Superficial spreading melanoma (SSM) is a type of skin cancer that typically starts as an irregularly edged darkspot typically on sun-exposed part of the body.[2][3] The colour may be variable with dark, light and reddish shades; occasionally no color at all.[2] It typically grows in diameter before spreading to deeper tissue, forming a bump or becoming an ulcer.[2] Itching, bleeding and crust formation may occur in some.[2] The backs and shoulders of males and legs of women are particularly prone.[2]
It is a type of melanocytic tumor occurring in intermittently sun-exposed skin.[2] The cause is associated with repeated sunburns in childhood, intermittent exposure to sun during life, and sun bed use.[2]
Two-thirds of cases occur in light skin, and it is less common in dark skin.[2]
The average age at diagnosis is in the fifth decade.[citation needed]
Signs and symptoms
Often, this disease evolves from a precursor lesion, usually a dysplastic nevus. Otherwise it arises in previously normal skin. A prolonged radial growth phase, where the lesion remains thin, may eventually be followed by a vertical growth phase where the lesion becomes thick and nodular. As the risk of spread varies with the thickness, early SSM is more frequently cured than late nodular melanoma.

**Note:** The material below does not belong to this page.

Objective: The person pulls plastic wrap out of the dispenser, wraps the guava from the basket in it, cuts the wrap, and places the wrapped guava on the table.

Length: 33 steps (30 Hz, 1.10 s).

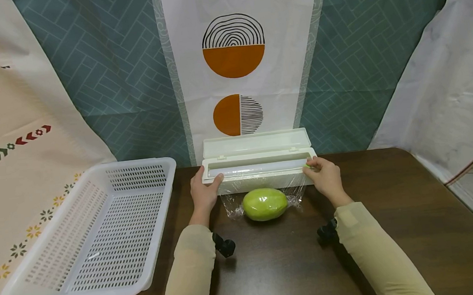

Invasion of the upper epidermis in a pagetoid fashion (discohesive single cell growth).
The pattern of rete ridges is often effaced.
Invasion of the dermis by atypical, pleomorphic melanocytes
Absence of the 'maturation' typical of naevus cells
Mitoses
Treatment
Treatment is by excisional biopsy, wide local excision and possibly sentinel node biopsy. Localized melanoma, which has not spread beyond the skin, has a very good prognosis with low recurrence rates. Spread of disease to local lymph nodes or distant sites (typically brain, bone, skin and lung) marks a decidedly poor prognosis.